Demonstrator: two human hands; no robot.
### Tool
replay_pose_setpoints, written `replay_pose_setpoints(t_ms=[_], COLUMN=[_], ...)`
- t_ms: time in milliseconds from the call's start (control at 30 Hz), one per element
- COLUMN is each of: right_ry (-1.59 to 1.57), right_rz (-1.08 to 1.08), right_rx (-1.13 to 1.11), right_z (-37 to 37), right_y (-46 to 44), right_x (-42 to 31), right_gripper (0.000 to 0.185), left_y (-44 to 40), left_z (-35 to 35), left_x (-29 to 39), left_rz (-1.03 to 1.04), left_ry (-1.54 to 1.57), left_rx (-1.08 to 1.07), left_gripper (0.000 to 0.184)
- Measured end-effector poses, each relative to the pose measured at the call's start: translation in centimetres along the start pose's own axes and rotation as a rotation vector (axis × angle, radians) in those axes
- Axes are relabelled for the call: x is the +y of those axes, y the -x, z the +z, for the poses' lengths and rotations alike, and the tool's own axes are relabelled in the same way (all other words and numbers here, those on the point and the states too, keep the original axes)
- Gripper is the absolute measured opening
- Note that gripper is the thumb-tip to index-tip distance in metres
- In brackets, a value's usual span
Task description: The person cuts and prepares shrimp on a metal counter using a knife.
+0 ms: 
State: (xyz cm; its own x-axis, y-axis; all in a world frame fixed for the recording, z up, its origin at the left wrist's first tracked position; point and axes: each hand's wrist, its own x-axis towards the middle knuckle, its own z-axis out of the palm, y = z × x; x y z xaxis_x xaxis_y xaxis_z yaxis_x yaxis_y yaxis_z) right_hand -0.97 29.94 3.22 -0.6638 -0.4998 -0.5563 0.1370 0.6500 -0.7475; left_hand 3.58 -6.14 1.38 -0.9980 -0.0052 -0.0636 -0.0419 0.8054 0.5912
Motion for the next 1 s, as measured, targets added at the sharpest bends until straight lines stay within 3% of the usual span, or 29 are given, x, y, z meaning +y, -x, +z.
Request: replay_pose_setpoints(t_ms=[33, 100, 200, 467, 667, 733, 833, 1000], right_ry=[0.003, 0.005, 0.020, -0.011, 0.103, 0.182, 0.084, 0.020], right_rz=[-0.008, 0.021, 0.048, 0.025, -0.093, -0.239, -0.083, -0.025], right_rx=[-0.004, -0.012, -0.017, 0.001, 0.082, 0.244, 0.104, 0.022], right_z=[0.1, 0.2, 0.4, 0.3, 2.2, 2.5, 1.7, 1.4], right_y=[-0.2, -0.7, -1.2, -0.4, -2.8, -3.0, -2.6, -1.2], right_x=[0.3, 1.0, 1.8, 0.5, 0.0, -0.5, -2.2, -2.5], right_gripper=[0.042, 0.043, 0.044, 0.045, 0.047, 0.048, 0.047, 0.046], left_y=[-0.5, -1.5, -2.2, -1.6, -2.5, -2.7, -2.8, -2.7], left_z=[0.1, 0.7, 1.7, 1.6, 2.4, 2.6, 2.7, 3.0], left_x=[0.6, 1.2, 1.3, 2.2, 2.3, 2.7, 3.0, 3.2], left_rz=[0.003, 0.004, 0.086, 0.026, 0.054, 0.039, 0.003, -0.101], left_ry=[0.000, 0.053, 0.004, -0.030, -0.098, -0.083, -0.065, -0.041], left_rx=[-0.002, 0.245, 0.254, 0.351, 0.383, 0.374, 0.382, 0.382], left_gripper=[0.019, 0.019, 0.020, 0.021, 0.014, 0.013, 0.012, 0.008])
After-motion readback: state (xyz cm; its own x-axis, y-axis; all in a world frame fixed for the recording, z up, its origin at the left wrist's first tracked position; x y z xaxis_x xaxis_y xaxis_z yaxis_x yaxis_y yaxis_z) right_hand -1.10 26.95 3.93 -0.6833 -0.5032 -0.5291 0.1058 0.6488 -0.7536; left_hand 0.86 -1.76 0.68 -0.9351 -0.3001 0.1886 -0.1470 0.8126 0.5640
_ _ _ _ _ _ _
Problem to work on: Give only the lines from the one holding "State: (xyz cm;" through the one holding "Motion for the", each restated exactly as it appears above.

Your solution:
State: (xyz cm; its own x-axis, y-axis; all in a world frame fixed for the recording, z up, its origin at the left wrist's first tracked position; point and axes: each hand's wrist, its own x-axis towards the middle knuckle, its own z-axis out of the palm, y = z × x; x y z xaxis_x xaxis_y xaxis_z yaxis_x yaxis_y yaxis_z) right_hand -0.97 29.94 3.22 -0.6638 -0.4998 -0.5563 0.1370 0.6500 -0.7475; left_hand 3.58 -6.14 1.38 -0.9980 -0.0052 -0.0636 -0.0419 0.8054 0.5912
Motion for the next 1 s, as measured, targets added at the sharpest bends until straight lines stay within 3% of the usual span, or 29 are given, x, y, z meaning +y, -x, +z.

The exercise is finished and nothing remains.